Palmitoleic acid
- Names: Preferred IUPAC name (9Z)-Hexadec-9-enoic acid

Identifiers
- CAS Number: 373-49-9;
- 3D model (JSmol): Interactive image;
- ChEBI: CHEBI:28716;
- ChemSpider: 393216;
- ECHA InfoCard: 100.006.151
- IUPHAR/BPS: 5547;
- PubChem CID: 445638;
- UNII: 209B6YPZ4I;
- CompTox Dashboard (EPA): DTXSID0041197 ;

Properties
- Chemical formula: C_{16}H_{30}O_{2}
- Molar mass: 254.414 g·mol^{−1}
- Density: 0.894 g/cm^{3}
- Melting point: −0.1 °C (31.8 °F; 273.0 K)

= Palmitoleic acid =

16-Carbon monounsaturated fatty acid

Palmitoleic acid, or (9Z)-hexadec-9-enoic acid, is an omega-7 monounsaturated fatty acid (16:1n-7) with the formula CH_{3}(CH_{2})_{5}CH=CH(CH_{2})_{7}COOH. It is a rare component of fats. It is present in all tissues but, in general, is found in higher concentrations in the liver.

It is biosynthesized from palmitic acid by the action of the enzyme Stearoyl-CoA desaturase-1. Palmitoleic acid exists in two isomers, cis and trans.

==Natural sources==
Palmitoleic acid is found in trace amounts in most foods except for sardine oil, which contains 15% of this acid as a component of triglycerides.

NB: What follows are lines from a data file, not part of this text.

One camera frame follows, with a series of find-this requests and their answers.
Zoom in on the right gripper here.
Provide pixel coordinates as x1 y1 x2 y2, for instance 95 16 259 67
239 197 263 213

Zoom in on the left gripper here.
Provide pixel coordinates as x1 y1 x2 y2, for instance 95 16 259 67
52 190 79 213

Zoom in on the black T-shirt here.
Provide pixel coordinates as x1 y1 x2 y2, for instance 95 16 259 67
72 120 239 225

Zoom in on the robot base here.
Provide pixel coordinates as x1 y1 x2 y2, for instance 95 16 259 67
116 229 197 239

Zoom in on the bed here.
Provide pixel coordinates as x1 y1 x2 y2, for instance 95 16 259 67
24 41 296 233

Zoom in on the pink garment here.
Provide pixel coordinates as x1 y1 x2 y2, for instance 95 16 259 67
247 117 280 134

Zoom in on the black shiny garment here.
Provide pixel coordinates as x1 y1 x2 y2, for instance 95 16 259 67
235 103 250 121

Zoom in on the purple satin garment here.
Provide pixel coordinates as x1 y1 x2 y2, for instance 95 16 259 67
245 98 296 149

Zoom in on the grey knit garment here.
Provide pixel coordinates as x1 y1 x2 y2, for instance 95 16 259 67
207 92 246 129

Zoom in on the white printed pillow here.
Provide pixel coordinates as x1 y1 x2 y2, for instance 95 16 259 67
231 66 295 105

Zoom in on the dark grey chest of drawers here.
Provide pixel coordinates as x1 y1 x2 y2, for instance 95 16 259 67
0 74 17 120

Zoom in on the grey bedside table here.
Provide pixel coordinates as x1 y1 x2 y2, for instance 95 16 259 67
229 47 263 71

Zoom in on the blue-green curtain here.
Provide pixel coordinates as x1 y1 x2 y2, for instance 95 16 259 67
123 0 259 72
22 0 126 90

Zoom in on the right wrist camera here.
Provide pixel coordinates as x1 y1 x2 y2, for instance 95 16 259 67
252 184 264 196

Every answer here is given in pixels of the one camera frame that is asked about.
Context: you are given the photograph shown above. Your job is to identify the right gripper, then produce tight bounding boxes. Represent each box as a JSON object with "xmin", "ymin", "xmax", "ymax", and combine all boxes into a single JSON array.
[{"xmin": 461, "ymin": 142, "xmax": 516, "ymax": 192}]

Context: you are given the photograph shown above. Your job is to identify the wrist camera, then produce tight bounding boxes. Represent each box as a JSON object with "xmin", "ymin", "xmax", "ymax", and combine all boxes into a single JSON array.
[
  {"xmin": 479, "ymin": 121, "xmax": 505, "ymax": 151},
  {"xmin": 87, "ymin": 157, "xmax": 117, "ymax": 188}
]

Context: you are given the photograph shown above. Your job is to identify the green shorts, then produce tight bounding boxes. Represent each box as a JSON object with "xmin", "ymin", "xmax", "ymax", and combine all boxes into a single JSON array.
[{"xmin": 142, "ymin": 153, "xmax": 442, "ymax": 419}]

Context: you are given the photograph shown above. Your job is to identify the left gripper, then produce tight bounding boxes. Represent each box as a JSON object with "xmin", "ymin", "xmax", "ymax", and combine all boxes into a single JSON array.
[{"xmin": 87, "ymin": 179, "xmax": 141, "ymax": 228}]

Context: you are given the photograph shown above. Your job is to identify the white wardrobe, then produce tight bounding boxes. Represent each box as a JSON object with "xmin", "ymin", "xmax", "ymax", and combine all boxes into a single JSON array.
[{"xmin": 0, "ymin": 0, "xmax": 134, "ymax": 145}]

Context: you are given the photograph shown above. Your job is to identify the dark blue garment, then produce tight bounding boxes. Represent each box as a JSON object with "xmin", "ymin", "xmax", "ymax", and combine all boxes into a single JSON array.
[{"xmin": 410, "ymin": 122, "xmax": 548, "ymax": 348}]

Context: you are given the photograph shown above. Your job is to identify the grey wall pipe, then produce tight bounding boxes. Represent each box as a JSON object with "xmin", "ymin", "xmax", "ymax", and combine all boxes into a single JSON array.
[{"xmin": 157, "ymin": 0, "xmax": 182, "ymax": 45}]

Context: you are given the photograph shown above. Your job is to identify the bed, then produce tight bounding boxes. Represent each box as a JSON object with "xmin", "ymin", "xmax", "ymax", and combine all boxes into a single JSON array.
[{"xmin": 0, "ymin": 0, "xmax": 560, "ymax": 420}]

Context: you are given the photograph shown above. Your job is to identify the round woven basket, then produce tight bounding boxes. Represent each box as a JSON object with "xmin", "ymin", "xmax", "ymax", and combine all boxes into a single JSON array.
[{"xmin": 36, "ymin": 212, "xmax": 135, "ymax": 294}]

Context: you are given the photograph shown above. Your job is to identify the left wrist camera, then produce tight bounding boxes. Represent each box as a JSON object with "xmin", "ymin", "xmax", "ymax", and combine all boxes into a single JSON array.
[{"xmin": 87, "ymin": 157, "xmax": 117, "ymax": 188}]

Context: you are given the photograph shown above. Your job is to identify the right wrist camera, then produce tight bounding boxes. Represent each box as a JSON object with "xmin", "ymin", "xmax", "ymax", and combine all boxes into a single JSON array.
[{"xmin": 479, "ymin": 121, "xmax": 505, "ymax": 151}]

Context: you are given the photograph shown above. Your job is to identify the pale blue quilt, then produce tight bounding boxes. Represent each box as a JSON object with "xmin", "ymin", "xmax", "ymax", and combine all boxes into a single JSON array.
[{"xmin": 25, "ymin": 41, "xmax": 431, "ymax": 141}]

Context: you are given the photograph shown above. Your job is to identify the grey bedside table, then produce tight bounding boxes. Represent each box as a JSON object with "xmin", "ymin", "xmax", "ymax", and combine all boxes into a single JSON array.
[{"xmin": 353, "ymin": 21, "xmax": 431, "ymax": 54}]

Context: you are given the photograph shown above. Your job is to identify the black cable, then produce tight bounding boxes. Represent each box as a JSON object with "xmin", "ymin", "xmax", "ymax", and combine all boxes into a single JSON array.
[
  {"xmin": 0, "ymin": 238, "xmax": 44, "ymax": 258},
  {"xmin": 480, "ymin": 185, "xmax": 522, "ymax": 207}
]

Other dietary sources of palmitoleic acid include breast milk, a variety of animal fats, vegetable oils, and marine oils. Avocado oil, Macadamia oil (Macadamia integrifolia), and sea buckthorn oil (Hippophae rhamnoides) are botanical sources with high concentrations, containing 7-12%, 17% and 19-29% palmitoleic acid, respectively..

Mink oil is also a source of palmitoleic acid.